Source data:
'''
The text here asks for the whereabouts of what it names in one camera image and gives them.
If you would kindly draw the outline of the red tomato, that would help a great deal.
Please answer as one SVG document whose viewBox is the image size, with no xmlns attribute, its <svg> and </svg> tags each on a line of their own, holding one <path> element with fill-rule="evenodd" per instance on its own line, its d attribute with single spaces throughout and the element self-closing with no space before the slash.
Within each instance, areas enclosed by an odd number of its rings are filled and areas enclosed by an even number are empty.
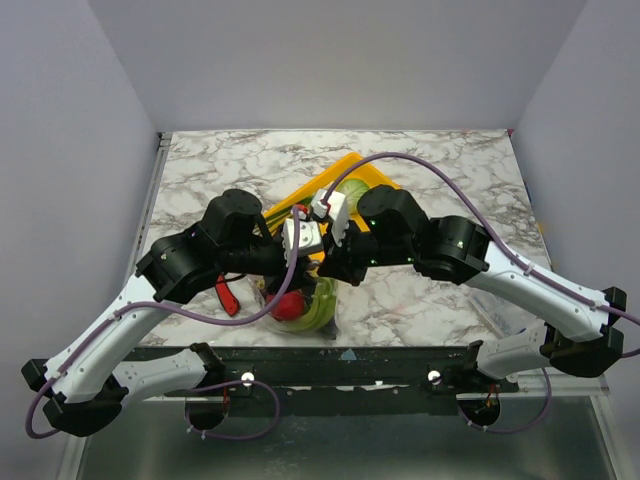
<svg viewBox="0 0 640 480">
<path fill-rule="evenodd" d="M 305 309 L 305 297 L 298 291 L 291 291 L 283 295 L 270 315 L 278 322 L 291 322 L 301 317 Z"/>
</svg>

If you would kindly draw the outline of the clear pink-dotted zip bag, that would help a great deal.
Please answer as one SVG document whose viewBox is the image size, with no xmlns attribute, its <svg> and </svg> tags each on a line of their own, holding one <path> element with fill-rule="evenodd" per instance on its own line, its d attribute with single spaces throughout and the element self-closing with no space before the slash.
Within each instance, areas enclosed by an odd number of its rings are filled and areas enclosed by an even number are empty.
<svg viewBox="0 0 640 480">
<path fill-rule="evenodd" d="M 315 273 L 310 279 L 310 285 L 287 292 L 258 323 L 282 335 L 335 340 L 338 336 L 338 283 Z"/>
</svg>

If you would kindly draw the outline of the green celery stalk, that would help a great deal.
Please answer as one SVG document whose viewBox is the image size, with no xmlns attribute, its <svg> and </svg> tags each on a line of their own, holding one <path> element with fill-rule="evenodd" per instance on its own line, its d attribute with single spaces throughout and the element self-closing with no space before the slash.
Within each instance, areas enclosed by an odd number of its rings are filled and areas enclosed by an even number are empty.
<svg viewBox="0 0 640 480">
<path fill-rule="evenodd" d="M 336 281 L 328 278 L 318 278 L 316 280 L 314 292 L 305 300 L 310 300 L 310 306 L 301 317 L 283 323 L 287 332 L 312 332 L 317 331 L 327 325 L 334 317 L 337 303 Z"/>
</svg>

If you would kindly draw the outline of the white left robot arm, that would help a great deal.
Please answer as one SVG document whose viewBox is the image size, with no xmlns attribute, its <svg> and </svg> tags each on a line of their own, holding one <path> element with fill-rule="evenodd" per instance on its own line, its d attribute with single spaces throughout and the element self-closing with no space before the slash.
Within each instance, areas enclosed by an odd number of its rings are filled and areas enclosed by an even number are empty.
<svg viewBox="0 0 640 480">
<path fill-rule="evenodd" d="M 172 314 L 223 327 L 260 321 L 305 275 L 309 256 L 321 249 L 321 229 L 304 206 L 293 205 L 279 234 L 272 235 L 254 195 L 225 191 L 210 201 L 200 220 L 156 240 L 114 301 L 68 347 L 22 367 L 36 393 L 27 411 L 27 435 L 86 437 L 133 401 L 176 390 L 214 393 L 222 372 L 206 344 L 159 360 L 125 359 Z M 186 310 L 197 294 L 215 287 L 227 273 L 271 277 L 278 288 L 260 310 L 244 318 L 217 319 Z"/>
</svg>

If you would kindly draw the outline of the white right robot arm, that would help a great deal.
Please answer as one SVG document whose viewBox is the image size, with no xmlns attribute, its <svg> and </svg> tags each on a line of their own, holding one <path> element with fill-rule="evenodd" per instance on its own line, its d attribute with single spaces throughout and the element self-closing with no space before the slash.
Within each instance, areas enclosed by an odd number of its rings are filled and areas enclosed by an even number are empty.
<svg viewBox="0 0 640 480">
<path fill-rule="evenodd" d="M 622 357 L 624 336 L 613 326 L 616 315 L 606 309 L 621 304 L 625 293 L 582 287 L 510 249 L 501 250 L 487 229 L 473 221 L 430 218 L 409 192 L 388 185 L 359 199 L 365 231 L 350 219 L 348 201 L 339 192 L 319 191 L 311 211 L 329 225 L 321 276 L 357 286 L 372 267 L 410 265 L 431 280 L 488 292 L 536 317 L 520 333 L 468 347 L 459 371 L 471 391 L 545 367 L 594 378 Z"/>
</svg>
'''
Give back the entries verbatim but drop every picture.

▸ Result
The text here asks for the whereabouts of what it names in one camera image and gives them.
If you would kindly draw the outline of the red tomato, that would help a great deal.
Please answer as one SVG document whose viewBox is the image size, with no xmlns attribute, its <svg> and </svg> tags each on a line of their own, holding one <path> element with fill-rule="evenodd" per instance on its own line, its d attribute with single spaces throughout and the element self-closing with no space before the slash.
Within each instance, areas enclosed by an odd number of its rings are filled and areas enclosed by an even number are empty.
<svg viewBox="0 0 640 480">
<path fill-rule="evenodd" d="M 305 309 L 305 297 L 298 291 L 291 291 L 283 295 L 270 315 L 278 322 L 291 322 L 301 317 Z"/>
</svg>

If you would kindly draw the outline of the clear pink-dotted zip bag, that would help a great deal.
Please answer as one SVG document whose viewBox is the image size, with no xmlns attribute, its <svg> and </svg> tags each on a line of their own, holding one <path> element with fill-rule="evenodd" per instance on its own line, its d attribute with single spaces throughout and the element self-closing with no space before the slash.
Within each instance, areas enclosed by an odd number of its rings are filled and areas enclosed by an even number are empty.
<svg viewBox="0 0 640 480">
<path fill-rule="evenodd" d="M 315 273 L 310 279 L 310 285 L 287 292 L 258 323 L 282 335 L 335 340 L 338 336 L 338 283 Z"/>
</svg>

If you would kindly draw the outline of the green celery stalk, that would help a great deal.
Please answer as one SVG document whose viewBox is the image size, with no xmlns attribute, its <svg> and </svg> tags each on a line of their own, holding one <path> element with fill-rule="evenodd" per instance on its own line, its d attribute with single spaces throughout and the element self-closing with no space before the slash.
Within each instance, areas enclosed by an odd number of its rings are filled and areas enclosed by an even number are empty.
<svg viewBox="0 0 640 480">
<path fill-rule="evenodd" d="M 336 281 L 328 278 L 318 278 L 316 280 L 314 292 L 305 300 L 310 300 L 310 306 L 301 317 L 283 323 L 287 332 L 312 332 L 317 331 L 327 325 L 334 317 L 337 303 Z"/>
</svg>

If you would kindly draw the outline of the white left robot arm, that would help a great deal.
Please answer as one SVG document whose viewBox is the image size, with no xmlns attribute, its <svg> and </svg> tags each on a line of their own, holding one <path> element with fill-rule="evenodd" per instance on its own line, its d attribute with single spaces throughout and the element self-closing with no space before the slash.
Within each instance, areas enclosed by an odd number of its rings are filled and areas enclosed by an even number are empty.
<svg viewBox="0 0 640 480">
<path fill-rule="evenodd" d="M 172 314 L 223 327 L 260 321 L 305 275 L 309 256 L 321 249 L 321 229 L 304 206 L 293 205 L 279 234 L 272 235 L 254 195 L 225 191 L 210 201 L 200 220 L 156 240 L 114 301 L 68 347 L 22 367 L 36 393 L 27 411 L 27 435 L 86 437 L 133 401 L 176 390 L 214 393 L 222 372 L 206 344 L 159 360 L 125 359 Z M 186 310 L 197 294 L 215 287 L 227 273 L 271 277 L 278 288 L 260 310 L 244 318 L 217 319 Z"/>
</svg>

If you would kindly draw the outline of the white right robot arm, that would help a great deal.
Please answer as one SVG document whose viewBox is the image size, with no xmlns attribute, its <svg> and </svg> tags each on a line of their own, holding one <path> element with fill-rule="evenodd" per instance on its own line, its d attribute with single spaces throughout and the element self-closing with no space before the slash.
Within each instance, areas enclosed by an odd number of its rings are filled and areas enclosed by an even number are empty.
<svg viewBox="0 0 640 480">
<path fill-rule="evenodd" d="M 622 357 L 624 336 L 613 326 L 616 315 L 606 309 L 621 304 L 625 293 L 582 287 L 510 249 L 501 250 L 487 229 L 473 221 L 430 218 L 409 192 L 388 185 L 359 199 L 365 231 L 350 219 L 348 201 L 339 192 L 319 191 L 311 211 L 329 225 L 321 276 L 357 286 L 372 267 L 410 265 L 431 280 L 488 292 L 536 317 L 520 333 L 468 347 L 459 371 L 471 391 L 545 367 L 594 378 Z"/>
</svg>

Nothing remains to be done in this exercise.